Pengasuh rubrik menganggap “memandjatkan” atau “pandjatkan” itu salah. Pilihan kata tak pantas. Pikiran sederhana untuk menuduh diksi itu salah mengacu ingatan orang “memandjat” atap rumah untuk memasang antena radio atau memandjat pohon pinang. Pikiran itu belum berdasarkan buku-buku kebahasaan dan kamus-kamus. Oh, pikiran itu memasalah “rasa”, belum ke masalah linguistik. Keterangan: “Rasa bahasa jang halus amat menolak kata ‘pandjat’ buat menjampaikan rasa sjukur kepada Tuhan. Seakan-akan kalau kita tidak memandjat lebih dahulu, tidaklah terdengar utjapan itu oleh Tuhan.” Pengasuh rubrik melucu. Wah, pembaca diajak tertawa dengan penjelasan menghibur mengenai bahasa digunakan manusia dan Tuhan. Lucu!

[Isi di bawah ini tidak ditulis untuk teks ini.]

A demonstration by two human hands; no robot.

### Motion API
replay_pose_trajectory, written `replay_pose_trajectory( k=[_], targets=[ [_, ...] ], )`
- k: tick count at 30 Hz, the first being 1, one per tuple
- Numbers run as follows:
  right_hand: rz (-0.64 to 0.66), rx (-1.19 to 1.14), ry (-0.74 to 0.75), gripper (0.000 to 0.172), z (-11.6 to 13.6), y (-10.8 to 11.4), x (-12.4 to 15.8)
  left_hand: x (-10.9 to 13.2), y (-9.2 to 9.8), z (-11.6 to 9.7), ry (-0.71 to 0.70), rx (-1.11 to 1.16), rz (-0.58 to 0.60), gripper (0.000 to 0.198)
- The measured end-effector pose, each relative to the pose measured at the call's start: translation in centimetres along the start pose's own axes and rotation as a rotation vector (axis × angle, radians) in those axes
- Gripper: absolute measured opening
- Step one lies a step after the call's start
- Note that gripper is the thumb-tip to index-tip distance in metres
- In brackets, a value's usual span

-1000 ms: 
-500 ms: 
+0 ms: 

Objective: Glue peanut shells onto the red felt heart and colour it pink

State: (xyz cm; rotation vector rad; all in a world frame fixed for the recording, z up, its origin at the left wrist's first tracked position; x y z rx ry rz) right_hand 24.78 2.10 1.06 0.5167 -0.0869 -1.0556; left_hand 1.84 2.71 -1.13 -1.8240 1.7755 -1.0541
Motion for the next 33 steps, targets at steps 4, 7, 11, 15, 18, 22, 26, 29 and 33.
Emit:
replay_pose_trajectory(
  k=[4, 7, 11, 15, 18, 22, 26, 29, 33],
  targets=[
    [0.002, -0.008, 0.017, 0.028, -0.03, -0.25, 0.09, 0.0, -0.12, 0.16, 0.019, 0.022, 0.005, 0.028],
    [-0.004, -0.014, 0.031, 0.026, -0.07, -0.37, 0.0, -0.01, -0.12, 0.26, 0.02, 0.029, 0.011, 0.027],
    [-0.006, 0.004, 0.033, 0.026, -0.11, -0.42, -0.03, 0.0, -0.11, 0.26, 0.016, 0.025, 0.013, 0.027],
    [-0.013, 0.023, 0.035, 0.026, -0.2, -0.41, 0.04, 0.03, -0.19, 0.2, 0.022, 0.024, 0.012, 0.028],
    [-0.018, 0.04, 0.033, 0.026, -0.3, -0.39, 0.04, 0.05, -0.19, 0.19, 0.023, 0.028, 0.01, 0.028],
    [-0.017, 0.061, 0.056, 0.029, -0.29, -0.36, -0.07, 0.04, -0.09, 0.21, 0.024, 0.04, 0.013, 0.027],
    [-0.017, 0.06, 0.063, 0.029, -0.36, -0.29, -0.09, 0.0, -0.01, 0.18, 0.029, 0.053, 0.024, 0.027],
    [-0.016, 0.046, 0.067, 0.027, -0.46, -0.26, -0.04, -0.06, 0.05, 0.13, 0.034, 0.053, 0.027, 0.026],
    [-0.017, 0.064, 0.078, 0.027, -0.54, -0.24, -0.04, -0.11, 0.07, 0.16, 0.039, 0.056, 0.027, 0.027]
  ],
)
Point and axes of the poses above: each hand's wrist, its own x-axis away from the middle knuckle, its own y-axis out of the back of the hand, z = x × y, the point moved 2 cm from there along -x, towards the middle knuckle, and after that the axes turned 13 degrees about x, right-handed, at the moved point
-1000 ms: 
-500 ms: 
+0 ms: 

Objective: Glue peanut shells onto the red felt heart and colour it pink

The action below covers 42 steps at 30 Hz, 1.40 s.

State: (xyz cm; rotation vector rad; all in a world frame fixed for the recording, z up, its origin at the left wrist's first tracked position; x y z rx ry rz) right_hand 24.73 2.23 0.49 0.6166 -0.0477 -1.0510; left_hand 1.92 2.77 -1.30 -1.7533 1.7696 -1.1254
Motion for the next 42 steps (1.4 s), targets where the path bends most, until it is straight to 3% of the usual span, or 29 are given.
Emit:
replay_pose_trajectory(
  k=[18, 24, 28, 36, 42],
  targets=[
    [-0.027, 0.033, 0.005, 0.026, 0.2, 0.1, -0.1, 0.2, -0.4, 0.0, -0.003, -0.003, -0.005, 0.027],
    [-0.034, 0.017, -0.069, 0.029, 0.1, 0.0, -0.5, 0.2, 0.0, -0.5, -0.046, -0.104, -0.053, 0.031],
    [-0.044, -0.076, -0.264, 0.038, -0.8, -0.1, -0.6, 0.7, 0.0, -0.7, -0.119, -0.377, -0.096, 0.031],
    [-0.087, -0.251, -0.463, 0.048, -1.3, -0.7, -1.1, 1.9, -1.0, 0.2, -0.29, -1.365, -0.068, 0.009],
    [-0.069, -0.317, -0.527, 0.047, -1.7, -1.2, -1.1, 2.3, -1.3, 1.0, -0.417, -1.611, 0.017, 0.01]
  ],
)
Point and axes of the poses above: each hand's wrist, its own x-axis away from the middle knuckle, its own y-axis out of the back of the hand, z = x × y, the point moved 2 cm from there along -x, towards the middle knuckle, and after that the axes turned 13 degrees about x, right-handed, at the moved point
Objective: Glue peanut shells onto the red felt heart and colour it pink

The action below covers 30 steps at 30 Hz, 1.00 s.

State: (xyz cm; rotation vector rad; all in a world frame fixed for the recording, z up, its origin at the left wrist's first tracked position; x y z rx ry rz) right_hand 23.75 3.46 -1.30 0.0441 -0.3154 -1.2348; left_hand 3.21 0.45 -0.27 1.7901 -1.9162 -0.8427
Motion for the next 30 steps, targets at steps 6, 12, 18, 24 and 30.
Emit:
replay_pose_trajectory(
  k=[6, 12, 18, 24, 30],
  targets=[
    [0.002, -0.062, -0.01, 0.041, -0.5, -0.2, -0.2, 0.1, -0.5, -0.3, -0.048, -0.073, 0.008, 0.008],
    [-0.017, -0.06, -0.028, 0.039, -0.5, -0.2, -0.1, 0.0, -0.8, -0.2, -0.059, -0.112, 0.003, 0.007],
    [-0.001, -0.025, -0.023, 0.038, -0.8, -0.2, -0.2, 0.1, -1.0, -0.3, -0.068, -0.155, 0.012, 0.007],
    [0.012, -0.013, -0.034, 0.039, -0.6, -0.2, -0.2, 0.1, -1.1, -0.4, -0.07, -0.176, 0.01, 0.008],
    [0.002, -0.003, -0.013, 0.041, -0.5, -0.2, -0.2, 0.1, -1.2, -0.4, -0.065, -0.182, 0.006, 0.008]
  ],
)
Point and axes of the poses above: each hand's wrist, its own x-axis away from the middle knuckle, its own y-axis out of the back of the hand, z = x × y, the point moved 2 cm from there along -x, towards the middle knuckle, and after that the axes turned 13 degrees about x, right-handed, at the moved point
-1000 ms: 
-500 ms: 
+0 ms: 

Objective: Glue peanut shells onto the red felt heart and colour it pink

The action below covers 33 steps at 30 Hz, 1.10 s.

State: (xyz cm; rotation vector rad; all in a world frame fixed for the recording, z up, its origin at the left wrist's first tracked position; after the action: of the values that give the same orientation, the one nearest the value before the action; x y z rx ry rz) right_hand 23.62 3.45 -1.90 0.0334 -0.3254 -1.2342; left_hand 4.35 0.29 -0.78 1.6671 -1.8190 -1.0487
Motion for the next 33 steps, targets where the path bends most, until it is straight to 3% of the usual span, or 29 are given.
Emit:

Masalah pernah darurat pada masa 1950-an. Pada masa sekarang, kita masih mendengar atau mengucap: “memanjatkan” dan “panjatkan”. Perbedaan cuma dalam ejaan. Penulisan di Pandji Masjarakat belum menggunakan Pedoman EYD (1972). Di pengajian atau pertemuan, kita lazim mendegar pembuka atau basa-basi pembicara: “Mari, kita panjatkan puja dan puji….” Kita pun mendengar: “Marilah kita memanjatkan doa…” Diksi itu terwariskan, setelah “keributan-keributan” masa lalu gagal menghasilkan jawaban sempurna. Jawaban “resmi” dan “benar” mungkin diperoleh bila ada rapat mengundang ulama, ahli bahasa, pengarang, wartawan, dan lain-lain.
Alif Danya Munsyi telat menulis buku untuk panduan jawab di masa lalu. Para pembaca buku berjudul 9 dari 10 Kata Bahasa Indonesia adalah Asing (2003) dan Bahasa Menunjukkan Bangsa (2005) bakal luwes bersikap memasalahkan bahasa, agama, dan Tuhan. Dulu, kita pun diingatkan dengan “pohon” dan “memohon”. Nah, orang-orang kadang menggunakan “memanjat” dan “memohon” dalam masalah keagamaan. “Memohon” mungkin tak terlalu bermasalah bila dibandingkan dengan memanjat. “Memohon” pun mengesankan bergerak atau mengarah ke ketinggian. Ah, kita menduga ada kemiripan pengertian dengan “memanjat”.
Ah, kita malu membuat “keributan”. Kita mendingan membuka Kamus Umum Bahasa Indonesia (1952) susunan Poerwadarminta. “Pandjat” berarti “menaiki (pohon dsb) dengan kaku dan tangan”, “mendaki; menandjak”, “mengatas; minta banding (kepada pengadilan dsb jang lebih tinggi)”. Nah, kita sampai ke masalah “memandjatkan” mendapat arti “menaikkan, membiarkan, memandjat”. Kebiasaan orang berucap “memandjatkan doa” berarti “menjampaikan doa (kehadirat Tuhan)” atau “berdoa”. Kita mengerti ada “keributan” bahasa di masa lalu belum mendasarkan pada linguistik dan kamus-kamus. Kini, kita malu membuat “keributan” lagi setelah terbukti “panjat”, “memanjat”, atau “memanjatkan” masih berlaku, belum punah dari kamus-kamus. Begitu.